Final project outline

Find a time series dataset of your choice. Carry out a time series analysis, taking advantage of what we have learned in this course. It is expected that part of your project will involve a POMP analysis, using the modeling and inference approaches we have studied in the second half of this semester. You might like to consider the following points when planning your project.

  1. A common goal of POMP analysis is to connect theory to data. This means you must think about both the theory and the data. If possible, choose a dataset on a topic for which you know, or are willing to discover, some background theory. A good way to get ideas for topics to study and places to find data is to look at the past final projects from 2016 and 2018. Each of these projects should contain the data and information about where the data came from. You may want to search for your own data set, but it is also legitimate to re-analyze data from a previous final project. If you do re-analyze data, you should explain clearly how your analysis goes beyond the previous work.

  2. Computational considerations may prevent you analyzing as large a model, or as long a dataset, as you would ideally do. That is fine. Present a smaller, computationally feasible analysis and discuss possible extensions to your analysis.

  3. As for the midterm project, the time series should hopefully have at least 100 time points. You can have less, if your interests demand it. Shorter data needs additional care, since model diagnostics and asymptotic approximations become more delicate on small datasets. If your data are longer than, say, 1000 time points, you can subsample if you start having problems working with too much data.

  4. You are welcome to discuss your choice of final project with your group, and in the group instructor meetings.

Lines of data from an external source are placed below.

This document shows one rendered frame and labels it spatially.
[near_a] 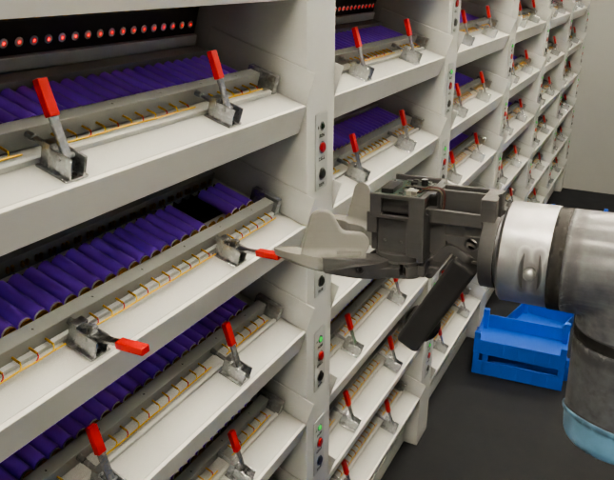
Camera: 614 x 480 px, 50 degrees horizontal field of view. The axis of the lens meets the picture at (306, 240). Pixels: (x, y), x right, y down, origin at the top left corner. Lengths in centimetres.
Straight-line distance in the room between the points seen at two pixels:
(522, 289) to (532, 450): 159
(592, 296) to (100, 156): 48
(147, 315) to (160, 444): 19
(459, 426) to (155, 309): 152
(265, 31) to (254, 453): 68
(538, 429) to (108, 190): 178
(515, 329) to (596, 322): 198
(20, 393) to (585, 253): 52
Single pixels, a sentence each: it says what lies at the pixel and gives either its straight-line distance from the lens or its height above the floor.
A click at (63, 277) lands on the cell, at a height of 98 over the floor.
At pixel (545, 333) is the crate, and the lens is 256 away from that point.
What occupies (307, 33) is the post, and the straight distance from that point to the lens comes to 100.
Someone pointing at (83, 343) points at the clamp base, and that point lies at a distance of 73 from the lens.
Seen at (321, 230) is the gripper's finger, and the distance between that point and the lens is 62.
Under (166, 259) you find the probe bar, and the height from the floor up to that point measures 97.
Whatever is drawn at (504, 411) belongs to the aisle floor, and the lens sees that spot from 229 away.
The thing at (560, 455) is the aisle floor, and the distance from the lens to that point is 217.
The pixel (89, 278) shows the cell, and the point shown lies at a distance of 81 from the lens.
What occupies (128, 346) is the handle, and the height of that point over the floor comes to 96.
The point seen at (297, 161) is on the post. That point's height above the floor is 104.
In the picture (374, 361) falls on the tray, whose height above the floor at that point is 39.
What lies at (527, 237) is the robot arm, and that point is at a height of 110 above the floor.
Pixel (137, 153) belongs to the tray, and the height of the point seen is 113.
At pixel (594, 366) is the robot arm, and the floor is 100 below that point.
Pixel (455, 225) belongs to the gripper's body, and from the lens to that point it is 61.
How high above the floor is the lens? 130
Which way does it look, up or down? 22 degrees down
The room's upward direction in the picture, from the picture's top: straight up

The projects are individual, but everyone will benefit from talking to each other about what to study and how to proceed.

To submit your project, write your report as an R markdown (Rmd) file. Submit the report by 5pm on Wednesday April 29, as a zip file containing an Rmd file and anything else necessary to allow the grader to render the Rmd file as an html document. Projects will be posted anonymously, with source code and data, unless you request some or all of the project to remain confidential. After grades are assigned, you will be invited to add your name back to your project if you choose.

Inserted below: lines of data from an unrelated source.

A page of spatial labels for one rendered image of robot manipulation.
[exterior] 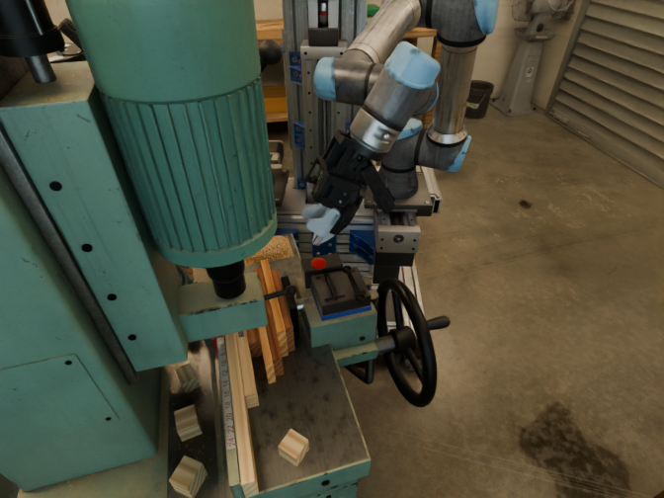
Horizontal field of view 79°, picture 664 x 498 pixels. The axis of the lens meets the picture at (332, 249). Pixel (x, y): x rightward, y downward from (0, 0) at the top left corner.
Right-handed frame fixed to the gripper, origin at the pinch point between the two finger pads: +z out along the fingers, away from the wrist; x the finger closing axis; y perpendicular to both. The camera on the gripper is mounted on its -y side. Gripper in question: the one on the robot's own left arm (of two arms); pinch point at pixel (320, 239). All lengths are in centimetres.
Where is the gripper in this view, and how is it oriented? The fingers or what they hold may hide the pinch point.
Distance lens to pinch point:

Some comments on choice of data and data analysis goals


Expectations for the report. The report will be graded following the same approach used for the midterm project. It will be graded on the following categories.

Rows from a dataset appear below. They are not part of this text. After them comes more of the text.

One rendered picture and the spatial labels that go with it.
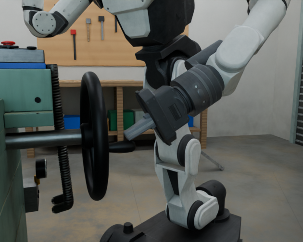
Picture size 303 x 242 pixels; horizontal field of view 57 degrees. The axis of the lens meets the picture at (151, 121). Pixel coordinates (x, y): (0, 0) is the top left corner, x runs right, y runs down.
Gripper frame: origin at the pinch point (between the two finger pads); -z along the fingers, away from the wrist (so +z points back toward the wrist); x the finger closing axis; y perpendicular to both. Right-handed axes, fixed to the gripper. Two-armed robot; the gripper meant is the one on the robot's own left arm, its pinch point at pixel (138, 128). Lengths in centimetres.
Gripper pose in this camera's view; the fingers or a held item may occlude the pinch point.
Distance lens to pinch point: 55.4
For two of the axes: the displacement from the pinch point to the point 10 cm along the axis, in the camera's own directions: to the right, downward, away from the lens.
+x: -4.8, -8.3, -2.8
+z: 8.2, -5.4, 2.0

Methodology not covered in class

This class has focused on ARMA and POMP models, two related approaches to time domain analysis of time series.

Time series topics on which we will spend little or no time include frequency domain analysis of multivariate time series (Shumway and Stoffer, Chapter 7) and time-frequency domain analysis using wavelets (Shumway and Stoffer, Section 4.9).

If you decide that alternative approaches are particularly relevant for your data, you can use them in your project as a complementary approach to what we have covered in class.


Group meetings

You are welcome to discuss all stages of your project among your group. This is recommended; more than ever in the current situation, we should support each other and help those who hit difficulties. If you get useful feedback from your group please make an appropriate acknowledgement, just as you would for any other source.


Plagiarism

If material is taken directly from another source, that source must be cited and the copied material clearly attributed to the source, for example by the use of quotation marks. Failing to do this is plagiarism and will, at a minimum, result in zero credit for the scholarship category and the section of the report in which the plagiarism occurs. Further discussion of plagiarism can be found in On Being a Scientist: A Guide to Responsible Conduct in Research: Third edition (2009), by The National Academies Press. Here is how the Rackham Academic and Professional Integrity Policy describes plagiarism:

11.2.2 Plagiarism

Includes:

Representing the words, ideas, or work of others as one’s own in writing or presentations, and failing to give full and proper credit to the original source.

Failing to properly acknowledge and cite language from another source, including paraphrased text.

Failing to properly cite any ideas, images, technical work, creative content, or other material taken from published or unpublished sources in any medium, including online material or oral presentations, and including the author’s own previous work.


The COVID-19 situation

Please let me know if personal hardship is affecting your ability to study for this course. The situation is fluid at the moment. Situations may arise that call for flexibility with regard to setting and assessing coursework.